Exercise prompt:
Note how many lines in these entries contain "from", and reply with that number alone.

<<<<

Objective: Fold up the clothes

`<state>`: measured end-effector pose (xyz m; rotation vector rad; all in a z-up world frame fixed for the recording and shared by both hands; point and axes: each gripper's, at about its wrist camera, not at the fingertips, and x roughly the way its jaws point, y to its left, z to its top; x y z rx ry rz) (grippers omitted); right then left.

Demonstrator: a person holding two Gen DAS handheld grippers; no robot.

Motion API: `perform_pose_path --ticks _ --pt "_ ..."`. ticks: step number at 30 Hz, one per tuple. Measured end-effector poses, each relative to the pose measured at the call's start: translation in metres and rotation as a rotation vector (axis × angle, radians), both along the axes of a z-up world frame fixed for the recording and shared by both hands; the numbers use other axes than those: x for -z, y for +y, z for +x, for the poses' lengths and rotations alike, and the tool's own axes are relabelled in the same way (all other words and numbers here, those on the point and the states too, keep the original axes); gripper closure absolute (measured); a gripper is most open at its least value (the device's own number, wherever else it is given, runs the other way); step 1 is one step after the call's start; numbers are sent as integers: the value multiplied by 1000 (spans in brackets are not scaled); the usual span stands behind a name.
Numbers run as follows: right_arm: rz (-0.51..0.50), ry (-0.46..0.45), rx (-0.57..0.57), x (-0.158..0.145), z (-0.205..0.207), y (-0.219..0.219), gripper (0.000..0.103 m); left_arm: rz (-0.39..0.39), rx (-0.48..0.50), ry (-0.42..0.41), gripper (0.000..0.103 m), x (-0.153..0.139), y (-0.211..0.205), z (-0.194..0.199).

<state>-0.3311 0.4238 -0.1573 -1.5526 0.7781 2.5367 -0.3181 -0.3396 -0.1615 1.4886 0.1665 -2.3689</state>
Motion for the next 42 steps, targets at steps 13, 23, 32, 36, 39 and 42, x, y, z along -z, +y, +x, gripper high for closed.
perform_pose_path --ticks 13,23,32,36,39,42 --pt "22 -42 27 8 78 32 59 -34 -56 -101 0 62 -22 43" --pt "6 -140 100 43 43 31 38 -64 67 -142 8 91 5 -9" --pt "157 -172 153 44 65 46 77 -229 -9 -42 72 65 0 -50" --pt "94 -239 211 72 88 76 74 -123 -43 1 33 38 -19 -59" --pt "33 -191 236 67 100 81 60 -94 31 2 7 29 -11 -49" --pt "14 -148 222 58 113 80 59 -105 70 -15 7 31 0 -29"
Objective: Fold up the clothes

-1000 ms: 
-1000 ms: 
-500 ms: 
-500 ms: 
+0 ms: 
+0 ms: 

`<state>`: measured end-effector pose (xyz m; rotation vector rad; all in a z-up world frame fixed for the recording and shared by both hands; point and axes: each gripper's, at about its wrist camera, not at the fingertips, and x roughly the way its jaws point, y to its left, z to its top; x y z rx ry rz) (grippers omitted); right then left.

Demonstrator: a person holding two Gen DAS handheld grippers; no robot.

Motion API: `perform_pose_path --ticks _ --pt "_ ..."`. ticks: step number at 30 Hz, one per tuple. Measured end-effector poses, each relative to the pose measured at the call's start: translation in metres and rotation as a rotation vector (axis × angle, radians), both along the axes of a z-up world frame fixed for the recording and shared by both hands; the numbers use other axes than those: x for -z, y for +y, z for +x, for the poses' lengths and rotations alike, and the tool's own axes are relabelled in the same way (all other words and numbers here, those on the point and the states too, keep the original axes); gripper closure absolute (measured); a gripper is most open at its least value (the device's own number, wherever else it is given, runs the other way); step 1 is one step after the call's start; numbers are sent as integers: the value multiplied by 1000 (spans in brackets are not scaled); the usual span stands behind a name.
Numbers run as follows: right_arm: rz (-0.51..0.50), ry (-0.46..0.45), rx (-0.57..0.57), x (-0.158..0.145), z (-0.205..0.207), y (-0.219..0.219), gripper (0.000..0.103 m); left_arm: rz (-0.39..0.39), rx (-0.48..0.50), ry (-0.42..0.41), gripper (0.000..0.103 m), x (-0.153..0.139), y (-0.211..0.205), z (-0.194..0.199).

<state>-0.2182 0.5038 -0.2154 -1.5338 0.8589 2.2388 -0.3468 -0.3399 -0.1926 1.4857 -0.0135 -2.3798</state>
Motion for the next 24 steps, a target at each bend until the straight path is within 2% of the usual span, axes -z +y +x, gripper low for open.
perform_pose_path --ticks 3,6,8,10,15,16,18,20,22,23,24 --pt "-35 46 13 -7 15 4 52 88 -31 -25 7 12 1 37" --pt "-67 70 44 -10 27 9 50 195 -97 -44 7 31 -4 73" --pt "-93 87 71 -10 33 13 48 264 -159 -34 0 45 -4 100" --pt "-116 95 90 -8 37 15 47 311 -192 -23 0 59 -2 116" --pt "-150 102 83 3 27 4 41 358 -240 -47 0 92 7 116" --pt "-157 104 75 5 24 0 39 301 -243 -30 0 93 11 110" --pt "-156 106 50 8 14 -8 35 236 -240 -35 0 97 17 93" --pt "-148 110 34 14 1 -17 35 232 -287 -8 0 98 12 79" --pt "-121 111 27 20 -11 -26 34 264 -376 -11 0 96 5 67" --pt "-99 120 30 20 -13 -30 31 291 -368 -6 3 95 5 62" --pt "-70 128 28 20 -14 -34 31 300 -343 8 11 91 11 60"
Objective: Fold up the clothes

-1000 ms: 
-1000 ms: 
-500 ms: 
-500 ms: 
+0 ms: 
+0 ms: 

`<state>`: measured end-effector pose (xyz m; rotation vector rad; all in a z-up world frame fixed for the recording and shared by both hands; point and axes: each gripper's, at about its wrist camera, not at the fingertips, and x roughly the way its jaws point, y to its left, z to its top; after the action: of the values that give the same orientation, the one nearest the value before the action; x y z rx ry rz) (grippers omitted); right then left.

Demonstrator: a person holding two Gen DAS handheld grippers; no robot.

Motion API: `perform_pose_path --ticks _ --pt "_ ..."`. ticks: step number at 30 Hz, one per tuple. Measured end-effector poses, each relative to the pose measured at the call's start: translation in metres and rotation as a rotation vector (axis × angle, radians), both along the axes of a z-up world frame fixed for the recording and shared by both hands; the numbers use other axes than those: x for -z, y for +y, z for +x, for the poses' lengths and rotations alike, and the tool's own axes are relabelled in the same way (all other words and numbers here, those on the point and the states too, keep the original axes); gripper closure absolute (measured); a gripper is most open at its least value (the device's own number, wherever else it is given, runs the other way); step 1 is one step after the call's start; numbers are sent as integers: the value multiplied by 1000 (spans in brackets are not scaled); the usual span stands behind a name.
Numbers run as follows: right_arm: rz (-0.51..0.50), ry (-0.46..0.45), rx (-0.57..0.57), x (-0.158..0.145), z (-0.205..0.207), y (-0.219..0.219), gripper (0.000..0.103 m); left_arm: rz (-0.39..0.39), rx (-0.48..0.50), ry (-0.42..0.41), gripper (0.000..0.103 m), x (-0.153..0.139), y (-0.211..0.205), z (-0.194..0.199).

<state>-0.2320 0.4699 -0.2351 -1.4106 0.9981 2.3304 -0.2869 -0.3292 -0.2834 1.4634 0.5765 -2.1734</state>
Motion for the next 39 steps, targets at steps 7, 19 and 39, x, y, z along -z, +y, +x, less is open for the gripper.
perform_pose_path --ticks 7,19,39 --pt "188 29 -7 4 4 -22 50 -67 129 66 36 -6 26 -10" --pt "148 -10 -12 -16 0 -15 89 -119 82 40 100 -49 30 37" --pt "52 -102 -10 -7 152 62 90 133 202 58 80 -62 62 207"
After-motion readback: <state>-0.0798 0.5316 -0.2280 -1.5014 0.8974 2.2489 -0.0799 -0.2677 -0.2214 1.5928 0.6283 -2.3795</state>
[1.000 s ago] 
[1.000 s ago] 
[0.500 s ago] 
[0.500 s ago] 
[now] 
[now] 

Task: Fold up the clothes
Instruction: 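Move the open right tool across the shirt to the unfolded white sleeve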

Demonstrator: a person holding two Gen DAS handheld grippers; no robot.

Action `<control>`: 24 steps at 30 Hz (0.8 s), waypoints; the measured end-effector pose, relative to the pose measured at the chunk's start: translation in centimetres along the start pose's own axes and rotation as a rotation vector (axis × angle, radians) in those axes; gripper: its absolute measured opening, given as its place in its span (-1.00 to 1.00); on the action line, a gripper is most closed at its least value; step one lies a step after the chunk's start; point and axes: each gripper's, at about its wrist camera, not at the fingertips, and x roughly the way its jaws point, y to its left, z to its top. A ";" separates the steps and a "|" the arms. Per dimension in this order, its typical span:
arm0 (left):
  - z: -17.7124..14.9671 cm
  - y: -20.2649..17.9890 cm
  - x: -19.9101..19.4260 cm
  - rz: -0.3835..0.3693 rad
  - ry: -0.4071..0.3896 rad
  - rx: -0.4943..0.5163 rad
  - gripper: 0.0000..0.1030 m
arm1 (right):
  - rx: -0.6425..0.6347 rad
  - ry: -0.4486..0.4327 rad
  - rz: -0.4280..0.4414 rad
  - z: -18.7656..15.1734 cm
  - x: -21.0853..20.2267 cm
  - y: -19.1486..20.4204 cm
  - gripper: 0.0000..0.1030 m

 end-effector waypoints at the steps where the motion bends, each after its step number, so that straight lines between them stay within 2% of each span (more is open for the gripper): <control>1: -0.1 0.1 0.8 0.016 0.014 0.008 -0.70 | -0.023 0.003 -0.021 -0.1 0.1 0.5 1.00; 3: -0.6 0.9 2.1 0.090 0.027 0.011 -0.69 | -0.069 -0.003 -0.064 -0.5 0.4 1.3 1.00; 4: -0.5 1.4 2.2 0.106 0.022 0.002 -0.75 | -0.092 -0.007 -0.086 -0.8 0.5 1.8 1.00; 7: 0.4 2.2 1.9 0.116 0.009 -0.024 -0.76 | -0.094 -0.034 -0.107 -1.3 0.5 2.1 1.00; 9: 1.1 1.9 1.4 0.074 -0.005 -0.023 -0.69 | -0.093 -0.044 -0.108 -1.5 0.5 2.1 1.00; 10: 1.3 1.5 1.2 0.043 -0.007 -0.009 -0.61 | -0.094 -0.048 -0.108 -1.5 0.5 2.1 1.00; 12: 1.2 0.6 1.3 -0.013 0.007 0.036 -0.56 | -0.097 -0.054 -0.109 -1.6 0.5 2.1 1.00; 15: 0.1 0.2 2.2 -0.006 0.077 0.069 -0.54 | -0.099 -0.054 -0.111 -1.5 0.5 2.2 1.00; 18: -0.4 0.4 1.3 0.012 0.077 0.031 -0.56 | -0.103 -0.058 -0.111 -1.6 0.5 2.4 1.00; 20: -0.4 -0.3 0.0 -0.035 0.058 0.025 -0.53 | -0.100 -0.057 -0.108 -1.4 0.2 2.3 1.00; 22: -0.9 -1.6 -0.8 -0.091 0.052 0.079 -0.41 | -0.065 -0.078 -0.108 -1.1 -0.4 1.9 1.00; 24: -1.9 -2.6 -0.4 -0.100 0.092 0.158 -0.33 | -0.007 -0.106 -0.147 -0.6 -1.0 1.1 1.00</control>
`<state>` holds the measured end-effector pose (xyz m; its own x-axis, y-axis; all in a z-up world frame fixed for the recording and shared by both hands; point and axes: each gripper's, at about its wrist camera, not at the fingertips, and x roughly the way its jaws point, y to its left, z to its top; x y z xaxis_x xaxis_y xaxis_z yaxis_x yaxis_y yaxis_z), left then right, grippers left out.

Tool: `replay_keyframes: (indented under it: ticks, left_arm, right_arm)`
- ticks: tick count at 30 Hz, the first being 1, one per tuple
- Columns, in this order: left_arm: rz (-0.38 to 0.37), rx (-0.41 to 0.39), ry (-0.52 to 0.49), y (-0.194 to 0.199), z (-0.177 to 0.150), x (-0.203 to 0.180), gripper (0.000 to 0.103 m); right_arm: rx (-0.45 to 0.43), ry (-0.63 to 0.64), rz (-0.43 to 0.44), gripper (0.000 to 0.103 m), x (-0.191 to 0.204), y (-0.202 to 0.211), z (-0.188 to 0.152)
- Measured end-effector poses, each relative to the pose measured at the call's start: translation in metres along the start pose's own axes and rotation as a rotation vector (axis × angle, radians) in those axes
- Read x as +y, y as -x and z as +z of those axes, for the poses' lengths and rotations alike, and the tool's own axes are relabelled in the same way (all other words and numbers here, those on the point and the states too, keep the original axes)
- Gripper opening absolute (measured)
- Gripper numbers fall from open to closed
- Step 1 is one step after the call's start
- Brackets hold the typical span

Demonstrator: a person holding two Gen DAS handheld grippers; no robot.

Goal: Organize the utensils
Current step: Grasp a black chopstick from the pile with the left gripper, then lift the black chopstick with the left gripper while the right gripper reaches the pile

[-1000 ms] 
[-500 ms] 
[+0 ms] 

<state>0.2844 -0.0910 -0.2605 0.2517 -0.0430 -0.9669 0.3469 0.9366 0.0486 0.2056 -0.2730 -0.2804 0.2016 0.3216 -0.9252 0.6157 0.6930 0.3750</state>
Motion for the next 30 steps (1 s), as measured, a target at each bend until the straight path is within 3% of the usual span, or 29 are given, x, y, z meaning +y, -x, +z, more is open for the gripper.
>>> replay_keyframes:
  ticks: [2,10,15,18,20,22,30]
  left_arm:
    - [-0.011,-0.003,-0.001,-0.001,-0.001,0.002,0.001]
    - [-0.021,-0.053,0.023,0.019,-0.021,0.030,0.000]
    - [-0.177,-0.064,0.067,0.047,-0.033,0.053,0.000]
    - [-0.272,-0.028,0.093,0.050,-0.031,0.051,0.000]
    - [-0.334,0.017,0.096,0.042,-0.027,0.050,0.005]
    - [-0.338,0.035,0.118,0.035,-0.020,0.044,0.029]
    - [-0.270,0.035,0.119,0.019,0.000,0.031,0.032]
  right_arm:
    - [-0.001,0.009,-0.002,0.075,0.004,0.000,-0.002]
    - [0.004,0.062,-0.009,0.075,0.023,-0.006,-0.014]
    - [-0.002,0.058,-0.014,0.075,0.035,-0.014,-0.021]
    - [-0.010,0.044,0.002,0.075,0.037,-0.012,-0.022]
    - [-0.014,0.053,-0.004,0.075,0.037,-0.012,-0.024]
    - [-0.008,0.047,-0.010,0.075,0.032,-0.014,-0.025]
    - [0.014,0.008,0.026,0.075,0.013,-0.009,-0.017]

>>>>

Written answer:
2